Work request:
An exact copy of the data below is needed; please leave out any pictures.

Dataset section:

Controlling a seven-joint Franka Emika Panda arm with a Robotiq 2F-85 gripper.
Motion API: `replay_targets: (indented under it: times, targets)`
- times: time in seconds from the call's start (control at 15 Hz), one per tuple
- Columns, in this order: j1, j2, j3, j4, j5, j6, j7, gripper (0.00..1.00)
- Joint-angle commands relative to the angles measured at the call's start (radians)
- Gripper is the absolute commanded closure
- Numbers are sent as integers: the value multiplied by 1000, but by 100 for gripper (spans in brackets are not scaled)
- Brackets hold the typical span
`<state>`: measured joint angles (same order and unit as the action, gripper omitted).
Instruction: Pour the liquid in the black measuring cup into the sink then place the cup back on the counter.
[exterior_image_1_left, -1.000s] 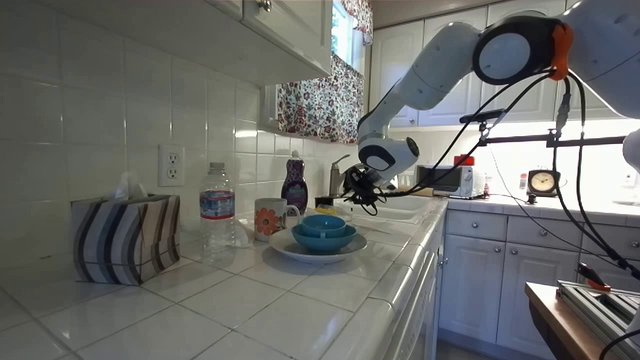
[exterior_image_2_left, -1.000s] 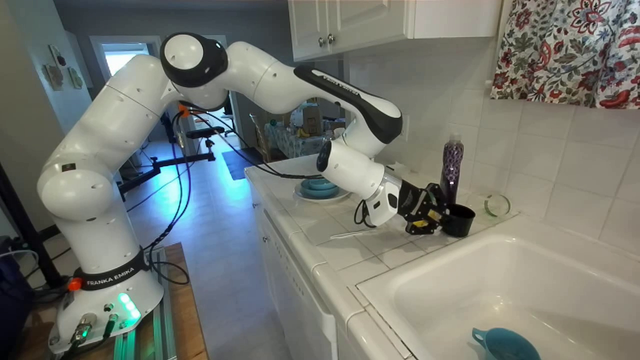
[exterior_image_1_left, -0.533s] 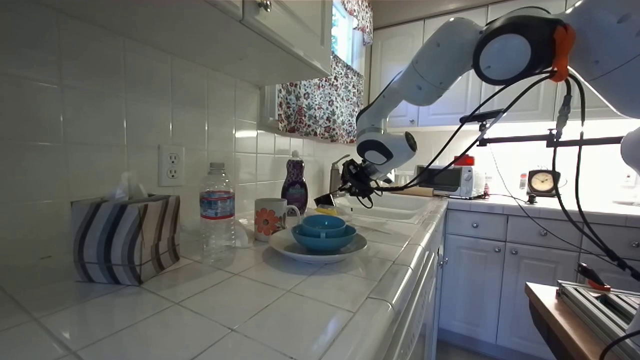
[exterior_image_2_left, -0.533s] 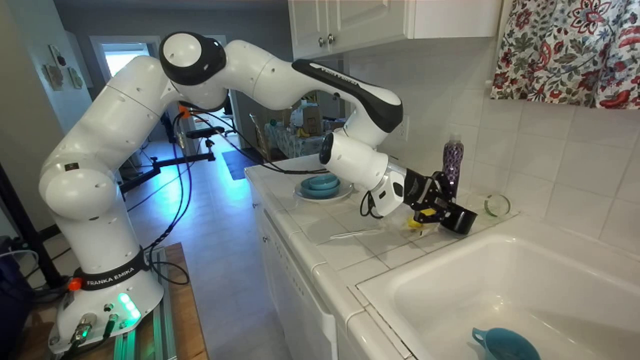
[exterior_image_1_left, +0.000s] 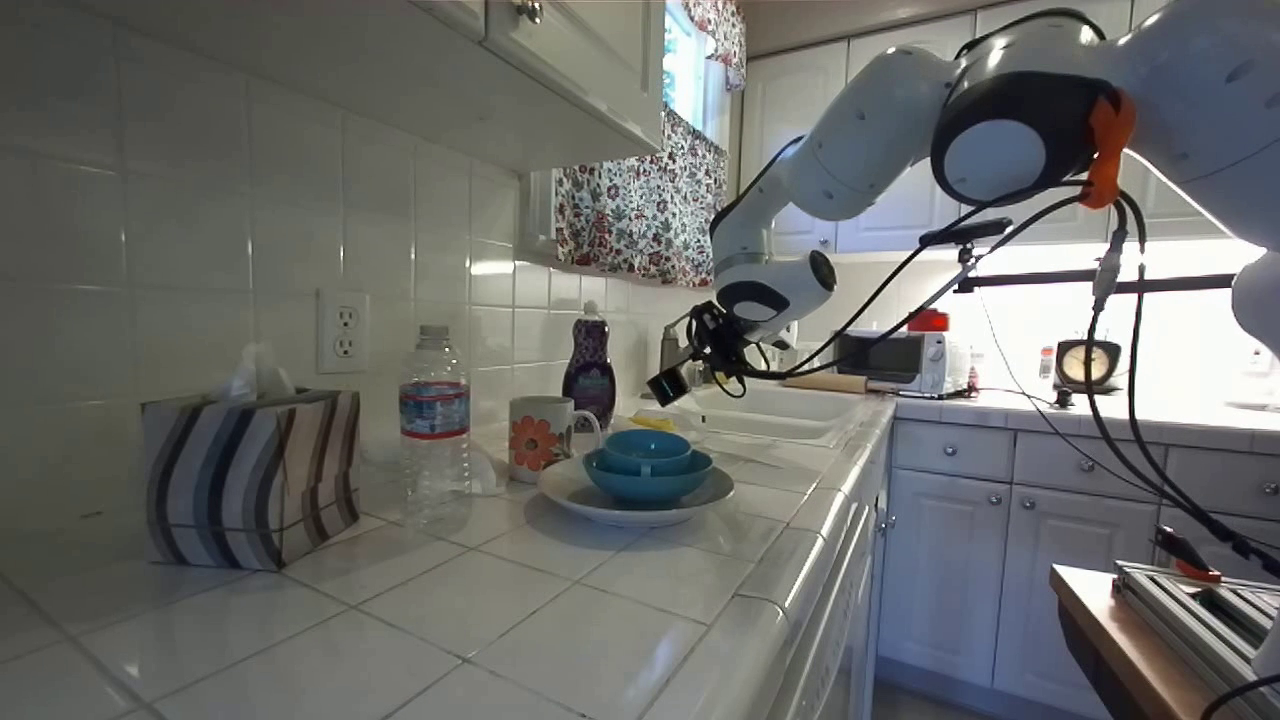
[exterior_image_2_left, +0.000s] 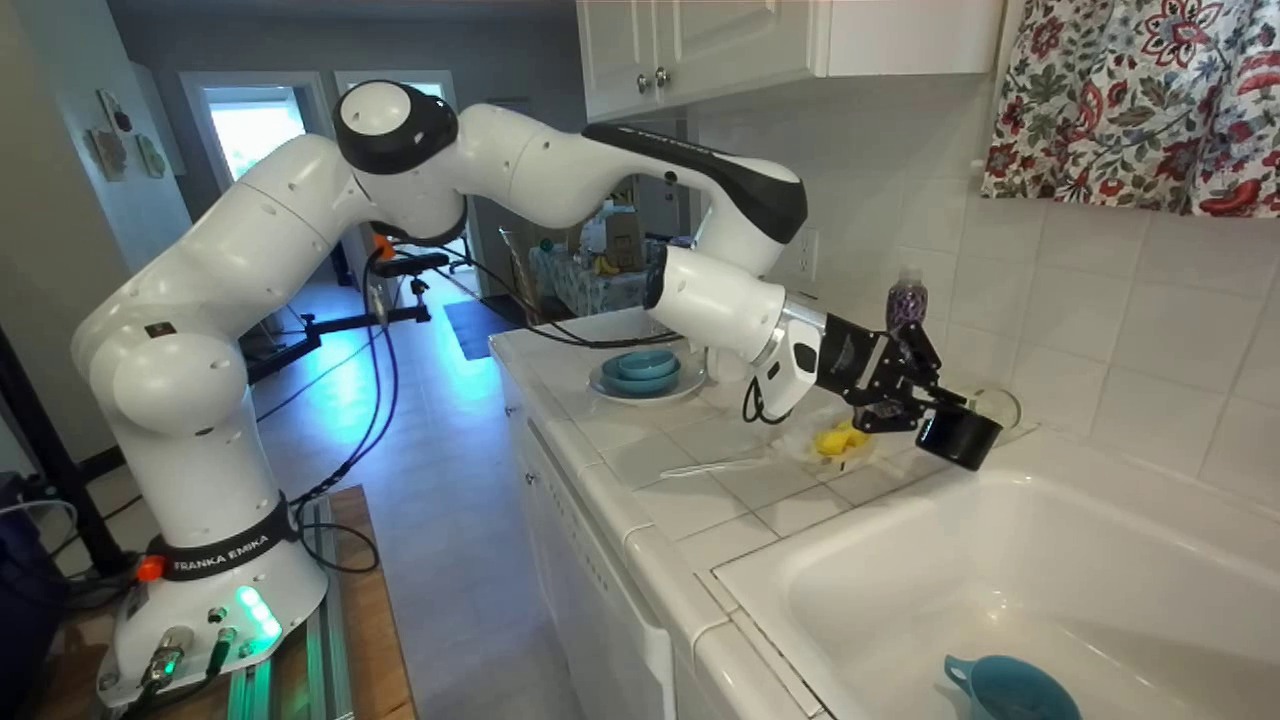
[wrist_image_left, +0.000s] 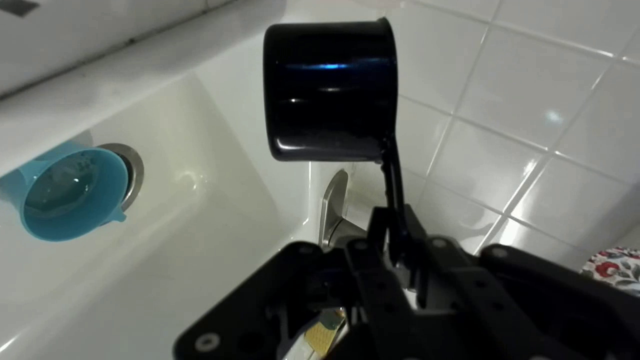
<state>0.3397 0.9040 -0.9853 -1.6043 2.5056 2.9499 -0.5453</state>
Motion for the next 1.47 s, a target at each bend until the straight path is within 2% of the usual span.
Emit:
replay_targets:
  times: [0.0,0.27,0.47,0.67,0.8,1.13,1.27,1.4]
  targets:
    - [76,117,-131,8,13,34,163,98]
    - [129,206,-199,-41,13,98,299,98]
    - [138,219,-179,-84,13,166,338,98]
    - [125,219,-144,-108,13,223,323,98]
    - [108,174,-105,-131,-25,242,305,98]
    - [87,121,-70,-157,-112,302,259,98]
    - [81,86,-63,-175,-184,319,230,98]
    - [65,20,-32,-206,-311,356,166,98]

Task solution:
Controlling a seven-joint Franka Emika Panda arm with a Robotiq 2F-85 gripper.
Motion API: `replay_targets: (indented under it: times, targets)`
- times: time in seconds from the call's start (control at 15 Hz), one per tuple
- Columns, in this order: j1, j2, j3, j4, j5, j6, j7, gripper (0.00..1.00)
- Joint-angle commands relative to the angles measured at the call's start (radians)
- Gripper is the absolute commanded closure
- Numbers are sent as integers: the value multiplied by 1000, but by 100 for gripper (spans in brackets are not scaled)
- Brackets hold the typical span
`<state>`: measured joint angles (same order and unit as the action, gripper omitted).
Instruction: Pour the liquid in the black measuring cup into the sink then place the cup back on the counter.
[exterior_image_1_left, -1.000s] 
[exterior_image_2_left, -1.000s] 
[exterior_image_1_left, -0.533s] 
[exterior_image_2_left, -0.533s] 
[exterior_image_1_left, +0.000s] 
[exterior_image_2_left, +0.000s] 
[wrist_image_left, +0.000s] 
<state>0.3397 0.9040 -0.9853 -1.6043 2.5056 2.9499 -0.5453</state>
Motion for the next 1.47 s, a target at each bend until the straight path is within 2% of the usual span.
Emit:
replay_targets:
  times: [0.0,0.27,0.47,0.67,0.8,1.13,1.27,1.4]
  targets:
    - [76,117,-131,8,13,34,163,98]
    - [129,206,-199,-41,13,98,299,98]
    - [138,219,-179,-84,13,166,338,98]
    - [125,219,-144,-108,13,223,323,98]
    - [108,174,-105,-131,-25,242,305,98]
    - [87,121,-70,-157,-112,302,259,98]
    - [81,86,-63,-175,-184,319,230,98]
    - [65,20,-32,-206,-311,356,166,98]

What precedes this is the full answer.